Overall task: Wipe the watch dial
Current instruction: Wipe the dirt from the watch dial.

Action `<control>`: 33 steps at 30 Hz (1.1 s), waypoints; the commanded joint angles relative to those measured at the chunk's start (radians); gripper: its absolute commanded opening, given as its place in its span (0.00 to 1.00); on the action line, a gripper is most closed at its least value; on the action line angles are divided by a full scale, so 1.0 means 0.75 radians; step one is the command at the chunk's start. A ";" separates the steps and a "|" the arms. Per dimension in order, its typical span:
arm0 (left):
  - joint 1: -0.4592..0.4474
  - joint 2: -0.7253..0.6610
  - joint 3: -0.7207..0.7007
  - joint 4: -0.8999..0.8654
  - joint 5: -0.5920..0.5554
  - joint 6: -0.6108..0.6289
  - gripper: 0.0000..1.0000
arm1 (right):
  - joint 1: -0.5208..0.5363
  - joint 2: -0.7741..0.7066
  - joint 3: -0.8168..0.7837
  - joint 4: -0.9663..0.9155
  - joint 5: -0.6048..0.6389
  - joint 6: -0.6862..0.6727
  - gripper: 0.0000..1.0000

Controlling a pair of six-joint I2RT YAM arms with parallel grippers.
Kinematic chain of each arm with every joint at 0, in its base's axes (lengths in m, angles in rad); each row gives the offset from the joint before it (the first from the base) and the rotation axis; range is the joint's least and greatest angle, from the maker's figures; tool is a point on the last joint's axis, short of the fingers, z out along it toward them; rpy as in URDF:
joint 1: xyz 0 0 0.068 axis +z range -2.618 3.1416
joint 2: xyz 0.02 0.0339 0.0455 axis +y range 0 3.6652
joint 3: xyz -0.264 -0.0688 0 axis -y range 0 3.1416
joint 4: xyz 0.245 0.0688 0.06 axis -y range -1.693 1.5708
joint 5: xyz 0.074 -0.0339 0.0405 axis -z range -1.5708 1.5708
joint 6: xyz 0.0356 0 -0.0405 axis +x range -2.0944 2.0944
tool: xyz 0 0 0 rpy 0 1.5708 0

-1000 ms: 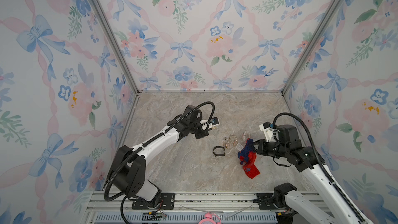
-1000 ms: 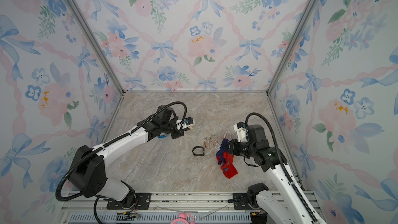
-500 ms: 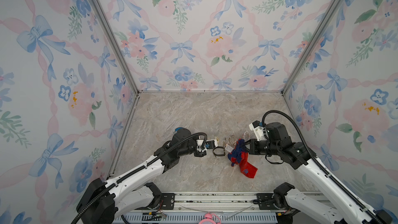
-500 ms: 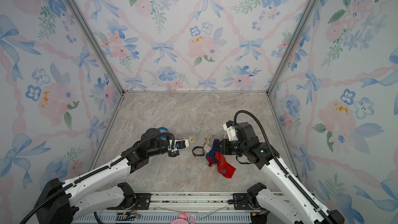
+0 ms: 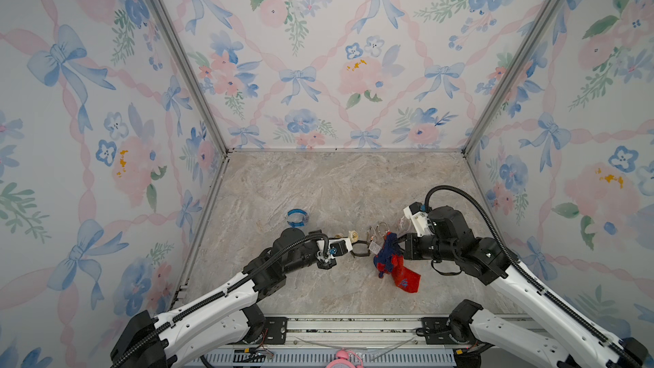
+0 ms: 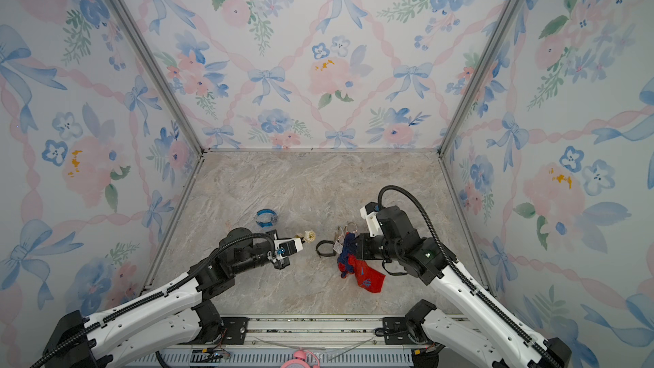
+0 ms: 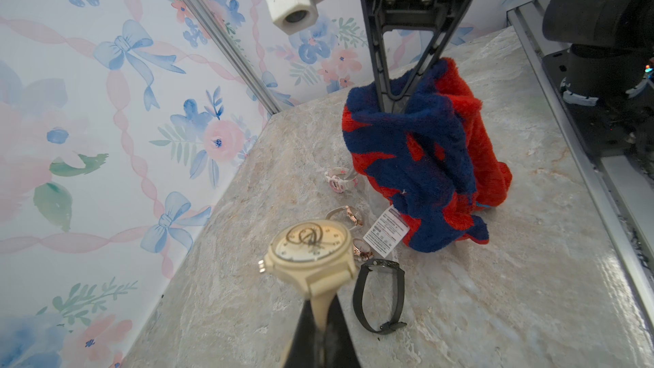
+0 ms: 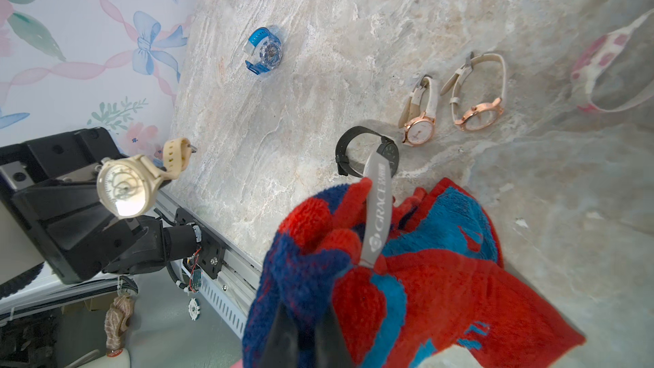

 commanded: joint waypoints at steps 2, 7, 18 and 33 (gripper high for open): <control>-0.026 -0.020 -0.016 0.061 0.007 0.065 0.00 | 0.092 0.011 0.061 0.064 0.112 0.049 0.00; -0.052 -0.009 -0.044 0.061 0.031 0.139 0.00 | 0.166 0.033 0.083 0.090 0.138 0.043 0.00; -0.056 0.065 -0.016 0.014 0.075 0.203 0.00 | 0.266 0.109 0.134 0.168 0.116 0.037 0.00; -0.088 0.108 0.003 -0.003 0.130 0.201 0.00 | 0.363 0.310 0.175 0.284 0.137 0.067 0.00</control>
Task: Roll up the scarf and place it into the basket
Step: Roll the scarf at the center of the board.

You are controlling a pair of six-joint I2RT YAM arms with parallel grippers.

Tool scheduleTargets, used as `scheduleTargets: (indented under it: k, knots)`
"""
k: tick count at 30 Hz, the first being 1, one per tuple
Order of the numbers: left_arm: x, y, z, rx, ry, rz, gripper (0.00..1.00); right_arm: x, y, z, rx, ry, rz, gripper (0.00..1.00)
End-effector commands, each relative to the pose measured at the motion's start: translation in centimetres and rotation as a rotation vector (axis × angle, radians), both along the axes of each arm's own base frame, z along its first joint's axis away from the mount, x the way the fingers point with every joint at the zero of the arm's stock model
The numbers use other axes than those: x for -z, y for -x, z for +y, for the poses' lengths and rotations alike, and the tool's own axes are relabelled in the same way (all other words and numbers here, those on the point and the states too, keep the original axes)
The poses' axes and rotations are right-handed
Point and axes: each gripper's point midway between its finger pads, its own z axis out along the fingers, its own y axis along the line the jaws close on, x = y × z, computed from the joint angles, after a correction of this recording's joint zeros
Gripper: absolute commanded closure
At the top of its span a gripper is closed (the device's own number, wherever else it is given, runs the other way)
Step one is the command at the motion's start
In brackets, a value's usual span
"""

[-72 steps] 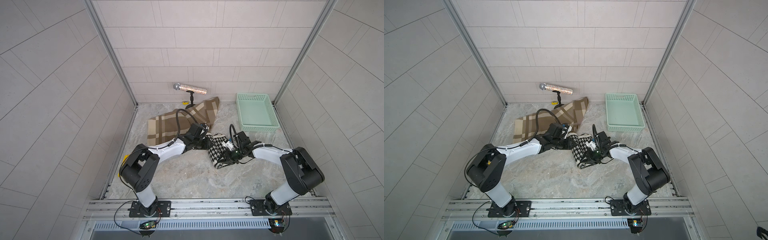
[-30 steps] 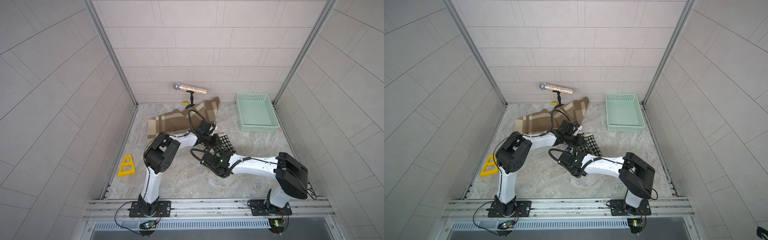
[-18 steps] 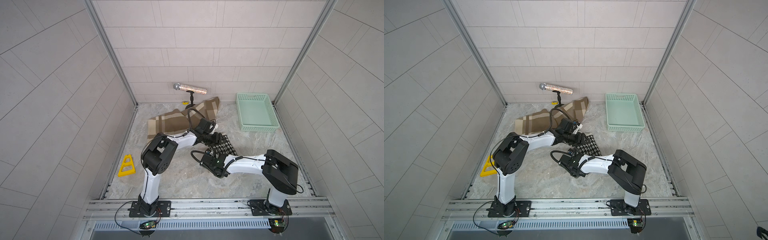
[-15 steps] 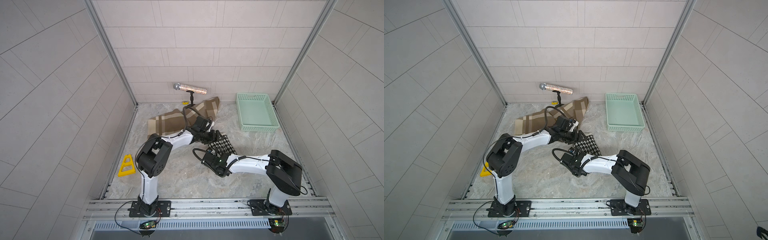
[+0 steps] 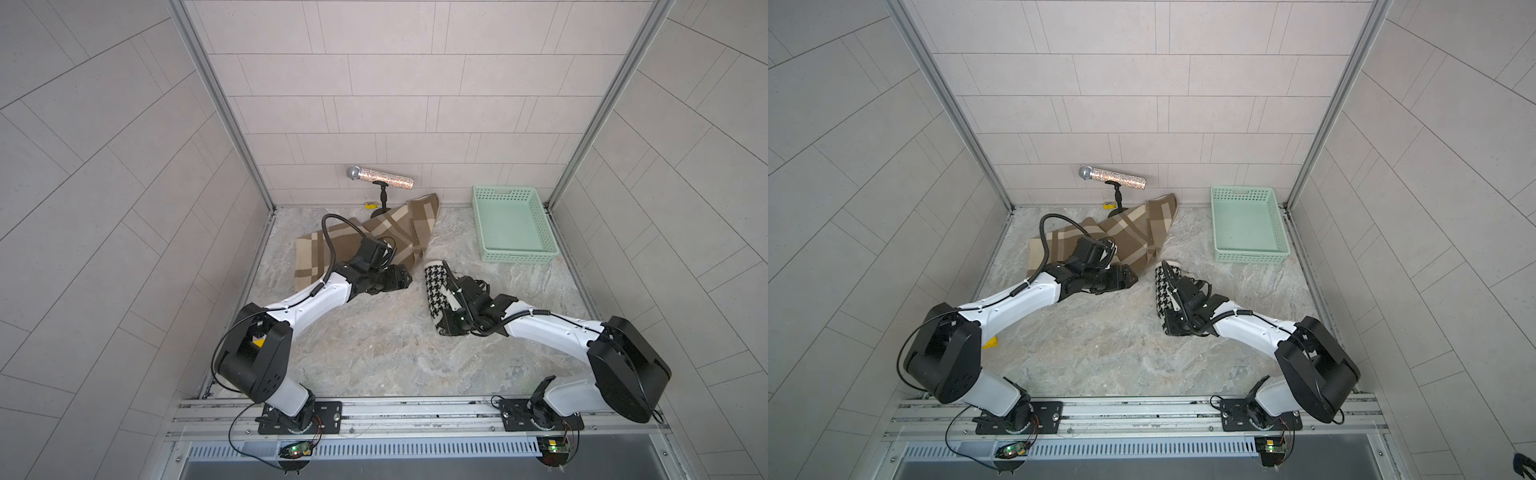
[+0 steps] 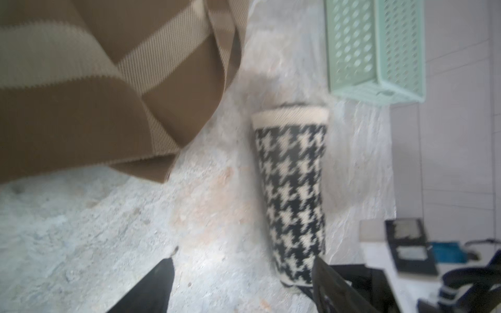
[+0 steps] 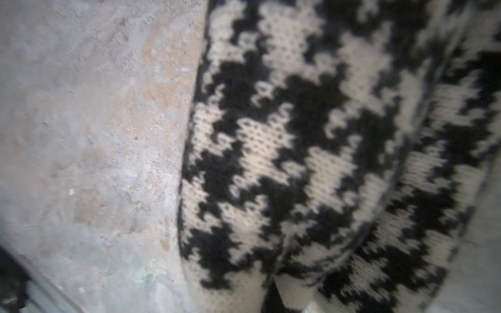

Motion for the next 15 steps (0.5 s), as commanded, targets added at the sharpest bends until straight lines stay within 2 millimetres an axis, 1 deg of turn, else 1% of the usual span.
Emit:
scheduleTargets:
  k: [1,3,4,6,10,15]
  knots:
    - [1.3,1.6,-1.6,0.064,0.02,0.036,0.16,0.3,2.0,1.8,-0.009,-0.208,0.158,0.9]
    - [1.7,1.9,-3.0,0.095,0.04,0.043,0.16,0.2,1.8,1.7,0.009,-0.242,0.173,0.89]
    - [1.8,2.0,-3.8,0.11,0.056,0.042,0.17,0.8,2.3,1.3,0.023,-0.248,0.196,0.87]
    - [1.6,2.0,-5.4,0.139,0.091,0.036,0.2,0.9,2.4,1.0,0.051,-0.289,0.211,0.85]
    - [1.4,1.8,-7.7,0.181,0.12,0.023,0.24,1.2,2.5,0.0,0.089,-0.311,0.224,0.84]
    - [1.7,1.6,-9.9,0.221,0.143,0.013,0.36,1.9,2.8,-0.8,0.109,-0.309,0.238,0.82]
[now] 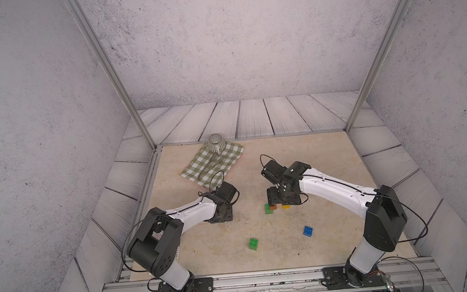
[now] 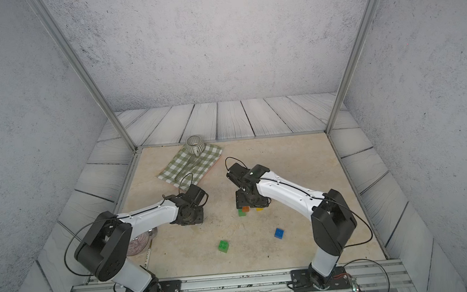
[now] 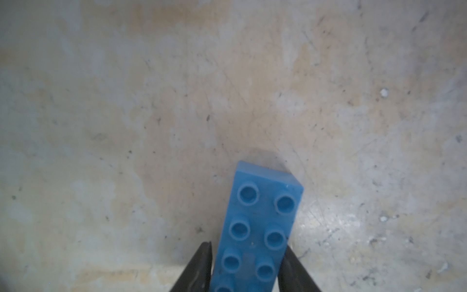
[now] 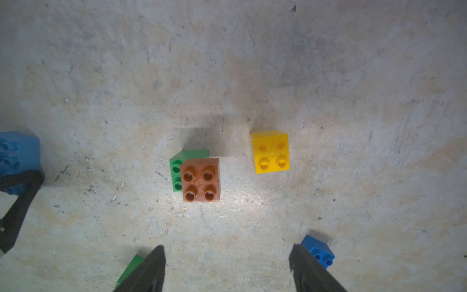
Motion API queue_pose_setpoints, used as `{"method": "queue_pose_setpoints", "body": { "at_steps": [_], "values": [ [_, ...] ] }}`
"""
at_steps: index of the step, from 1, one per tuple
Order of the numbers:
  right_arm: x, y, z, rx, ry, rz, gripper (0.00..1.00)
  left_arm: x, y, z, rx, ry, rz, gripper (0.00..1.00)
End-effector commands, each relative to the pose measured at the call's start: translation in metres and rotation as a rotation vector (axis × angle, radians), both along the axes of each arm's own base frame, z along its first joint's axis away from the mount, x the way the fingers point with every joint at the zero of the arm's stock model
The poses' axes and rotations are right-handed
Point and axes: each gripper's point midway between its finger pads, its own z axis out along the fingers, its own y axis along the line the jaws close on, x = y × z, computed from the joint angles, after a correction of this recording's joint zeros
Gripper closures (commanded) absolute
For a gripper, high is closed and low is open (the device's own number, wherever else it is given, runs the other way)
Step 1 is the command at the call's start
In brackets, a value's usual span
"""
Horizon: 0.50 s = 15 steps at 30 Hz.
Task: Assemble the number 4 with lego
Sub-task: Pick up the lego brick from the center of the board.
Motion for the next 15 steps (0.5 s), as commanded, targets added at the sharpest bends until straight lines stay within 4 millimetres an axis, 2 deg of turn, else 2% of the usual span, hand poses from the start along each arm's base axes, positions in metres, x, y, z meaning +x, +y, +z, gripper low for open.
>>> {"method": "queue_pose_setpoints", "body": {
  "at_steps": [1,9,12,15],
  "values": [
    [-0.004,-0.006,0.01,0.016,-0.013,-0.015,0.21,-0.006,0.003,-0.003,0.016,0.011,-0.007,0.58],
    [-0.006,-0.006,0.006,0.023,-0.01,-0.022,0.21,-0.01,0.001,-0.004,0.038,0.013,-0.024,0.72],
    [-0.006,-0.006,0.006,0.032,-0.013,-0.029,0.21,-0.01,-0.001,-0.001,0.045,0.005,-0.04,0.82],
    [-0.007,-0.007,0.008,0.039,-0.022,-0.033,0.21,-0.006,-0.007,0.011,0.04,-0.026,-0.075,0.96]
  ]
}}
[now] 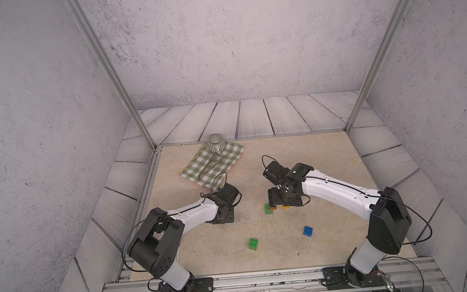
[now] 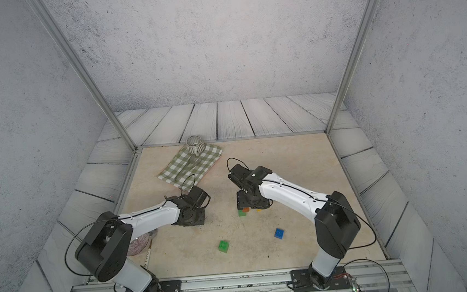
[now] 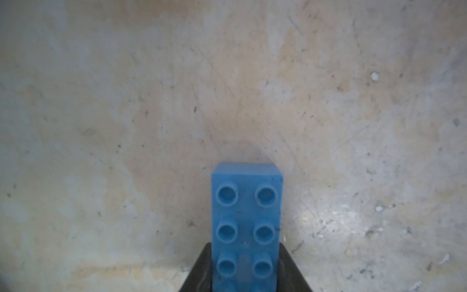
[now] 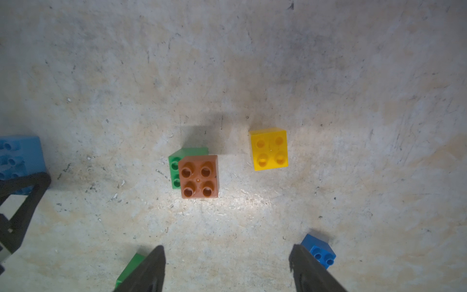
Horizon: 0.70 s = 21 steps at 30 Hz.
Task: Assemble the number 4 with lego
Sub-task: Pick up the lego brick from the center of the board.
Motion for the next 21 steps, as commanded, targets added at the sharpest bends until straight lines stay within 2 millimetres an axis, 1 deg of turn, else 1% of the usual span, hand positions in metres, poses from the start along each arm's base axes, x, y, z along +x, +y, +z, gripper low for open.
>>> {"method": "queue_pose_setpoints", "body": {
  "at_steps": [1,2,6,10,12,15,21],
  "values": [
    [-0.004,-0.005,0.009,0.026,-0.016,-0.022,0.21,0.002,-0.004,0.017,0.013,-0.036,-0.056,1.0],
    [-0.005,-0.006,0.01,0.03,-0.017,-0.025,0.21,0.004,-0.007,0.024,0.006,-0.052,-0.08,1.0],
    [-0.011,-0.009,0.014,0.067,-0.026,-0.05,0.21,0.014,-0.032,0.057,-0.065,-0.133,-0.247,1.0],
    [-0.02,-0.01,0.015,0.122,-0.028,-0.085,0.19,0.021,-0.058,0.085,-0.121,-0.19,-0.452,1.0],
    [-0.024,-0.01,0.013,0.148,-0.025,-0.098,0.19,0.021,-0.07,0.093,-0.136,-0.193,-0.561,1.0],
    [-0.028,-0.011,0.01,0.174,-0.02,-0.12,0.17,0.018,-0.084,0.098,-0.155,-0.182,-0.699,1.0],
    [-0.032,-0.009,0.002,0.235,-0.022,-0.16,0.07,0.015,-0.102,0.101,-0.18,-0.19,-0.889,1.0]
  ]
}}
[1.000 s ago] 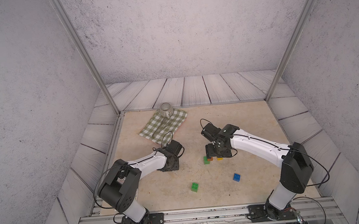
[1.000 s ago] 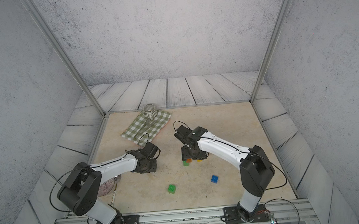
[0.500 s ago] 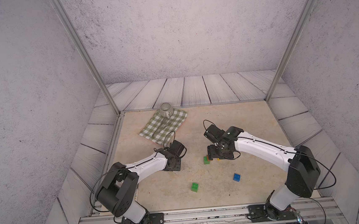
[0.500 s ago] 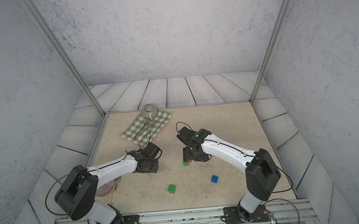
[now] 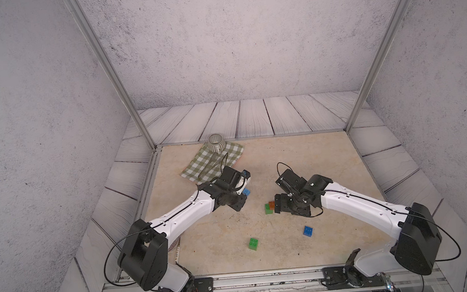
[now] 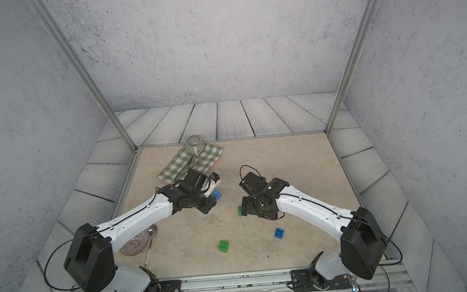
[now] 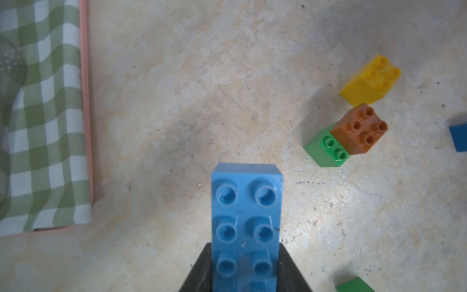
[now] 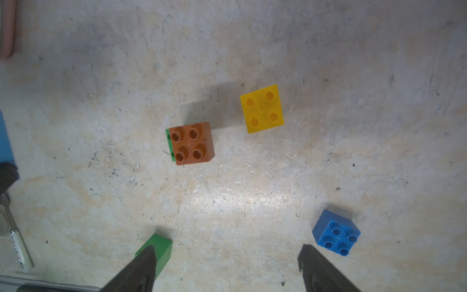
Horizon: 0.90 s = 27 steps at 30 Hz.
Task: Assemble the number 4 with lego
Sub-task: Pick up the lego brick from the center of the board, then assemble the lego brick with the lego brick.
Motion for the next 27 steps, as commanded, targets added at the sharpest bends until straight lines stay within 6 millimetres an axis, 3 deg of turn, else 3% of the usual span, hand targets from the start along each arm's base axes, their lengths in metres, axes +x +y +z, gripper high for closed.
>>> {"method": "queue_pose_setpoints", "body": {
  "at_steps": [1,6,10,13,21,27],
  "values": [
    [0.0,0.005,0.003,0.069,-0.011,-0.043,0.05,-0.01,-0.017,0.002,-0.011,-0.005,-0.201,1.0],
    [-0.001,0.01,-0.006,0.112,-0.005,-0.059,0.01,-0.019,-0.035,0.003,-0.044,-0.027,-0.403,1.0],
    [0.003,0.017,-0.01,0.156,-0.024,-0.078,0.01,-0.015,-0.042,-0.008,-0.009,-0.043,-0.511,1.0],
    [0.007,0.02,-0.013,0.195,-0.045,-0.108,0.01,-0.009,-0.041,-0.019,0.057,-0.009,-0.547,1.0],
    [0.016,0.014,-0.019,0.278,-0.141,-0.215,0.01,-0.002,-0.054,-0.024,0.077,0.017,-0.646,1.0],
    [0.023,0.005,-0.021,0.304,-0.216,-0.266,0.03,-0.014,-0.055,-0.025,0.078,0.005,-0.677,1.0]
  ]
}}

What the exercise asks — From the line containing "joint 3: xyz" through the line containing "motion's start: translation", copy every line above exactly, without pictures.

Reply —
joint 3: xyz -0.264 -0.0688 0 axis -y range 0 3.1416
joint 4: xyz 0.245 0.0688 0.06 axis -y range -1.693 1.5708
joint 5: xyz 0.074 -0.0339 0.0405 axis -z range -1.5708 1.5708
joint 6: xyz 0.0356 0 -0.0405 axis +x range -2.0944 2.0944
tool: xyz 0 0 0 rpy 0 1.5708 0

-1000 ms: 
-1000 ms: 
-500 ms: 
-500 ms: 
+0 ms: 
+0 ms: 
+0 ms: 
+0 ms: 

 commanded: joint waypoints at steps 2, 7, 18 and 33 (gripper high for open): <control>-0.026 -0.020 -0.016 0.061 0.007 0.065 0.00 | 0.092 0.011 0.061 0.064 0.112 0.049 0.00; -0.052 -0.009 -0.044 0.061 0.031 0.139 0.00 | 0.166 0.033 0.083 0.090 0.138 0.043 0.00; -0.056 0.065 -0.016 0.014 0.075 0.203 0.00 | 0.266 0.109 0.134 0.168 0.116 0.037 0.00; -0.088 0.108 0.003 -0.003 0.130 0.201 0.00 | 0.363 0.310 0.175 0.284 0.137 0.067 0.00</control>
Task: Roll up the scarf and place it into the basket
Step: Roll the scarf at the center of the board.

You are controlling a pair of six-joint I2RT YAM arms with parallel grippers.

Tool scheduleTargets, used as `scheduleTargets: (indented under it: k, knots)`
"""
k: tick count at 30 Hz, the first being 1, one per tuple
Order of the numbers: left_arm: x, y, z, rx, ry, rz, gripper (0.00..1.00); right_arm: x, y, z, rx, ry, rz, gripper (0.00..1.00)
End-effector commands, each relative to the pose measured at the motion's start: translation in centimetres and rotation as a rotation vector (axis × angle, radians), both along the axes of each arm's own base frame, z along its first joint's axis away from the mount, x the way the fingers point with every joint at the zero of the arm's stock model

The response is complete as it stands.